■ Problem statement ■
Would you repeat the listing below exactly, with no pictures in it?
-- Raw data follows --
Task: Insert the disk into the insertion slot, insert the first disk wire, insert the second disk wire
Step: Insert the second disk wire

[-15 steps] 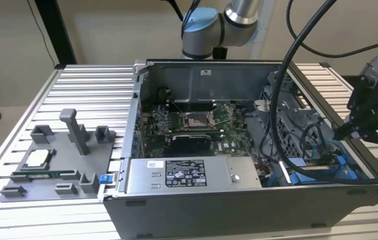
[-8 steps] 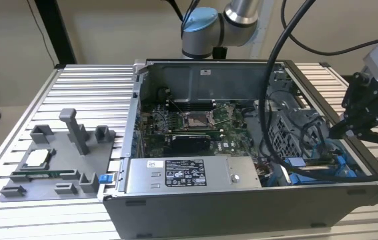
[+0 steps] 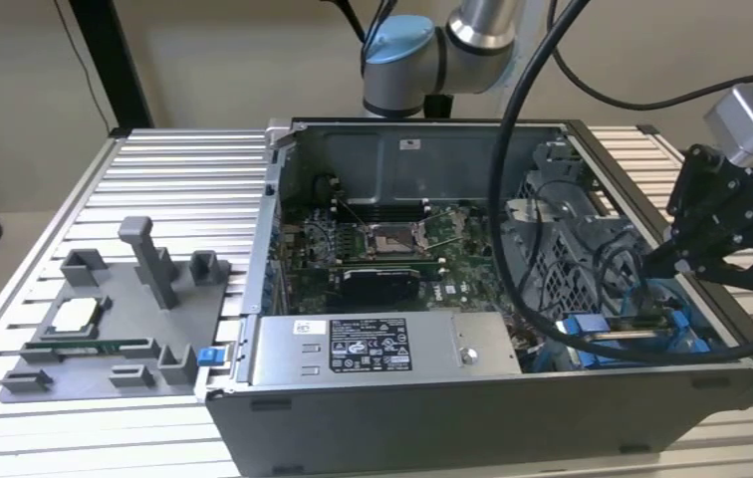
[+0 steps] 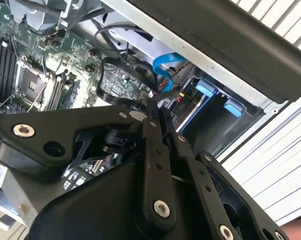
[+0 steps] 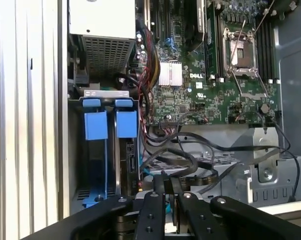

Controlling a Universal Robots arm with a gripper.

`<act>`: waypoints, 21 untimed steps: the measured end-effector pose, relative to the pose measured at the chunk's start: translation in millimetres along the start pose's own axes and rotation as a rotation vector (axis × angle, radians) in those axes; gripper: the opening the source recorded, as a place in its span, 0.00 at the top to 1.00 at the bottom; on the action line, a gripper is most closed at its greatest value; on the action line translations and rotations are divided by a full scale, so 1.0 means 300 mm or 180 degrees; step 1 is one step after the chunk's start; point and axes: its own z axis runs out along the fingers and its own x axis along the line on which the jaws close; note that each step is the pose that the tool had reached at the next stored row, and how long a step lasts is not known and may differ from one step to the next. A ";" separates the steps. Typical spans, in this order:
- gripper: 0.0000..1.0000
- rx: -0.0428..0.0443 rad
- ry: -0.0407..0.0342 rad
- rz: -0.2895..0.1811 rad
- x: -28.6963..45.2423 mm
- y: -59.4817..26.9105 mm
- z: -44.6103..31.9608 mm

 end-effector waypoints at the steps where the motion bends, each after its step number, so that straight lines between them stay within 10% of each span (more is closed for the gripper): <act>1: 1.00 0.0000 0.0000 0.0000 0.002 0.006 0.000; 21: 1.00 0.0010 -0.0022 -0.0010 0.081 0.083 -0.036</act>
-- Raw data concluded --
■ Output of the task ■
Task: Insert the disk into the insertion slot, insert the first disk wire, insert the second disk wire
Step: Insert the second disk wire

[-15 steps] 
[-8 steps] 
[+0 steps] 
[+0 steps] 
[+0 steps] 

Controlling a Universal Robots arm with a gripper.

`<act>`: waypoints, 21 untimed steps: the measured end-effector pose, relative to the pose measured at the chunk's start: translation in millimetres along the start pose's own axes and rotation as a rotation vector (axis × angle, radians) in those axes; gripper: the opening the source recorded, as a place in its span, 0.00 at the top to 1.00 at the bottom; on the action line, a gripper is most closed at its greatest value; on the action line translations and rotations are divided by a full scale, so 1.0 means 300 mm or 180 degrees; step 1 is one step after the chunk's start; point and axes: its own z axis runs out along the fingers and its own x axis along the line on which the jaws close; note that each step is the pose that the tool had reached at the next stored row, and how long a step lasts is not known and may differ from one step to the next. A ";" separates the steps. Typical spans, in this order:
- gripper: 0.0000..1.0000
- rx: -0.0428..0.0443 rad
- ry: -0.0407..0.0342 rad
- rz: -0.2895..0.1811 rad
- x: -28.6963..45.2423 mm
- y: -59.4817..26.9105 mm
- z: -44.6103..31.9608 mm

 end-effector waypoints at the steps where the motion bends, each after its step number, so that straight lines between them stay within 10% of each span (more is closed for the gripper): <act>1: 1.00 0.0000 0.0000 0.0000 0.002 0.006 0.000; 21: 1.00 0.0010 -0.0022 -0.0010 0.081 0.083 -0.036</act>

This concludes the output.